Ayer, sábado, día 4 de abril, felicité a mi hermano Ángel. Era su cumpleaños, así que no seré el único de la familia que lo celebra confinado. En realidad habrá unos cuantos. Mis padres parece que tenían muy bien calculados sus periodos de máxima fertilidad porque seis o siete de sus once hijos nacimos a finales de marzo y abril. Un buen amigo también cumplió año. Compartimos durante un buen rato charla y risas por videoconferencia. Ahora te das cuenta de la importancia que tienen y lo útiles que son los móviles y estas aplicaciones. La sobremesa, muchos días, la paso en la terraza con mis tres hijos. Por videoconferencia, incluso la que está aquí, que se queda en su habitación, estamos todos juntos. Al rato, hasta los dos que están en Madrid, parece que están a mi lado. Reconfortante.   

Si ya el confinamiento me hacía recordar el Gran Hermano, la aparición de los drones y sus cámaras que lo ven todo en el escenario del estado de alarma me confirma mis peores augurios.

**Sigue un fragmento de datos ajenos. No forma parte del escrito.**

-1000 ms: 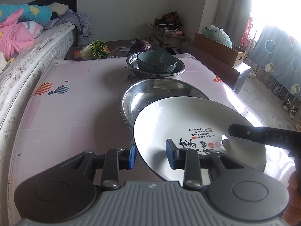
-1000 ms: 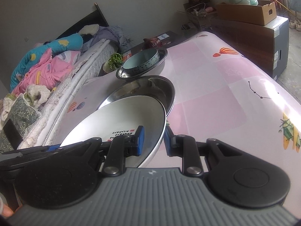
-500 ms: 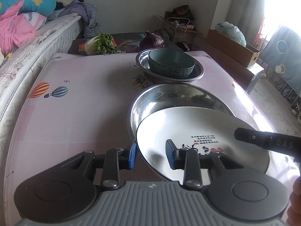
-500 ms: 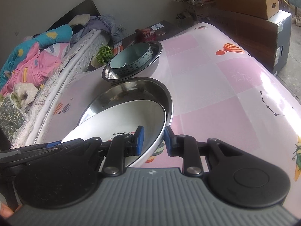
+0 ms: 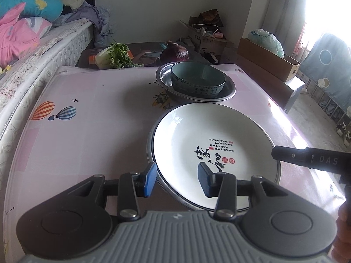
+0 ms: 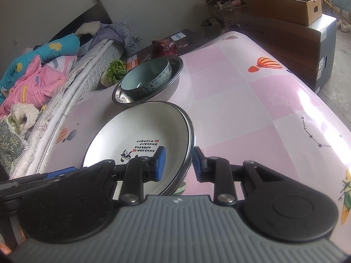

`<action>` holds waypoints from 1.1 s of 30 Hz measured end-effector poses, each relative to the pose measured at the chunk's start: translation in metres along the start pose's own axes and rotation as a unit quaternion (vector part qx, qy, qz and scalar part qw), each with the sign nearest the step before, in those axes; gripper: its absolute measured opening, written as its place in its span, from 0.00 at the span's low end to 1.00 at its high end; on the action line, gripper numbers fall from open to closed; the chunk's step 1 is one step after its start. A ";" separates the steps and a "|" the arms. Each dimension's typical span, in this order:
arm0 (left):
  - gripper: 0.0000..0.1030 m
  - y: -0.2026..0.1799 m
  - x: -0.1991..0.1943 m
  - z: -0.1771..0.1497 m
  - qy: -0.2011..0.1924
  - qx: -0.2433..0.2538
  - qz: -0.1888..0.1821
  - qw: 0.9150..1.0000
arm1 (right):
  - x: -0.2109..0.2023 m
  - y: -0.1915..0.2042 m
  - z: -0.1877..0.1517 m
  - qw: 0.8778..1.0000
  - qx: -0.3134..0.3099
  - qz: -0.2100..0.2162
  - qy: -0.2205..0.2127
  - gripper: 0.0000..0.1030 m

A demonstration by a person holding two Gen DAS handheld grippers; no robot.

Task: Organize plates and bowls
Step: 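Lower the white plate onto the steel basin and open both grippers, then move both grippers to the rim of the small steel bowl holding the green bowl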

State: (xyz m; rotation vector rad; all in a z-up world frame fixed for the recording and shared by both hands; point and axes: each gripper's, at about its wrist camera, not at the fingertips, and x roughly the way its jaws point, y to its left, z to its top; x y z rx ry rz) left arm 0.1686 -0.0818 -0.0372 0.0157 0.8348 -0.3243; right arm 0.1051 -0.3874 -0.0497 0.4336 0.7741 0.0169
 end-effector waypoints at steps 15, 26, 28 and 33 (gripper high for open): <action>0.79 0.002 -0.024 0.003 0.012 -0.005 0.029 0.999 | -0.034 0.005 -0.006 0.999 0.014 0.042 -0.019 0.54; 0.81 0.001 -0.040 0.000 0.014 -0.007 0.043 0.999 | -0.056 0.009 -0.009 0.998 0.012 0.053 -0.028 0.55; 0.82 0.000 -0.043 -0.001 0.013 -0.006 0.047 0.999 | -0.059 0.010 -0.009 0.998 0.010 0.054 -0.030 0.55; 0.82 -0.003 -0.048 -0.003 0.012 -0.001 0.054 0.998 | -0.062 0.009 -0.010 0.998 0.011 0.056 -0.031 0.56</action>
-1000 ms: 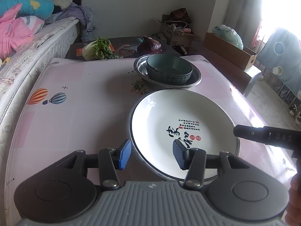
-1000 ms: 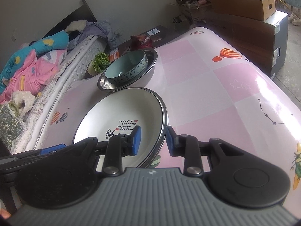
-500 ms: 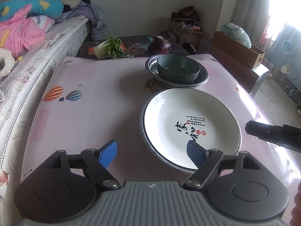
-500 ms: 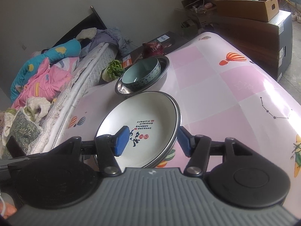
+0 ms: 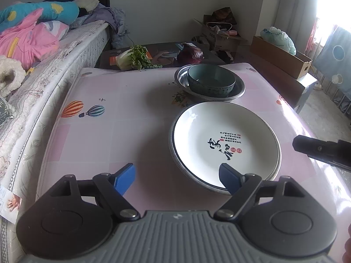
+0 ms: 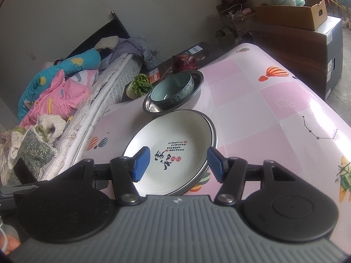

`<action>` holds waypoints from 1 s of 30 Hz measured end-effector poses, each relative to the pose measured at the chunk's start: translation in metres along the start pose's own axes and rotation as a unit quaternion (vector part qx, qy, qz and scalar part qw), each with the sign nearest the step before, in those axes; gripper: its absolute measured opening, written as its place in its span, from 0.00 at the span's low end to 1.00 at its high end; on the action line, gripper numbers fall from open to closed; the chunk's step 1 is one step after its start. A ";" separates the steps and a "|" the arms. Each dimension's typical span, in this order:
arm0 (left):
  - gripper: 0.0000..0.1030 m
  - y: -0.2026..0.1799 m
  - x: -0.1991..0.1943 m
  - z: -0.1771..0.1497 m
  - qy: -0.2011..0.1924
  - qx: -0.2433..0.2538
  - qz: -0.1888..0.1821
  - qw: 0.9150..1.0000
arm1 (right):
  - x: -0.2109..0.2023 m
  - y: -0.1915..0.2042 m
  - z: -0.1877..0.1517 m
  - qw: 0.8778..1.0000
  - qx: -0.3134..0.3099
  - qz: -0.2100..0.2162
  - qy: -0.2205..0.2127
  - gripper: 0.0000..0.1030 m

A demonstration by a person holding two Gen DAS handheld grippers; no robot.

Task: Organize plates and bowls
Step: 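Move both grippers to the rim of the small steel bowl holding the green bowl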

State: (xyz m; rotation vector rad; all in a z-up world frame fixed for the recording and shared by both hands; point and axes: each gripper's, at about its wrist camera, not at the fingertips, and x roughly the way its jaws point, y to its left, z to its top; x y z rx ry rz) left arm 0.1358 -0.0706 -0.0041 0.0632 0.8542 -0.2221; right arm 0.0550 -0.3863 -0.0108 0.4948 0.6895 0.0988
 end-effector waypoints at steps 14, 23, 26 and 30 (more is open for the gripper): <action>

Sigo con mi dieta de ayuno intermitente. Pero me da que algo no va bien. Y no quiero preguntarle a mi pesa digital cuánto de mal va la cosa. La cinta quedó en la parte de la casa de uso exclusivo de mi mujer, la sanitaria que sale todos los días para ir al hospital a trabajar. Así que he reducido la actividad deportiva de forma alarmante. Pero es que ponerme a correr en la terraza me parece ridículo. Más ahora que sé que me pueden ver los chicos de José Alfredo. Es un rectángulo de 24 pasos de largo por 12 de ancho, un rectángulo perfecto. Si corro, la medida se destartala y se puede quedar en 12x6 en zancada. Intento hacer ejercicios o  bailar, pero desde que me pongo a ello, comienzo a oír ese zumbido inconfundible de la “caballería voladora” de la policía local de Arrecife y acabo escondido debajo de la mesa, con Messi mirándome con cara de pocos amigos. Hoy, domingo, seguiré pintando mis tablillas. Y que vengan todos los drones que quieran.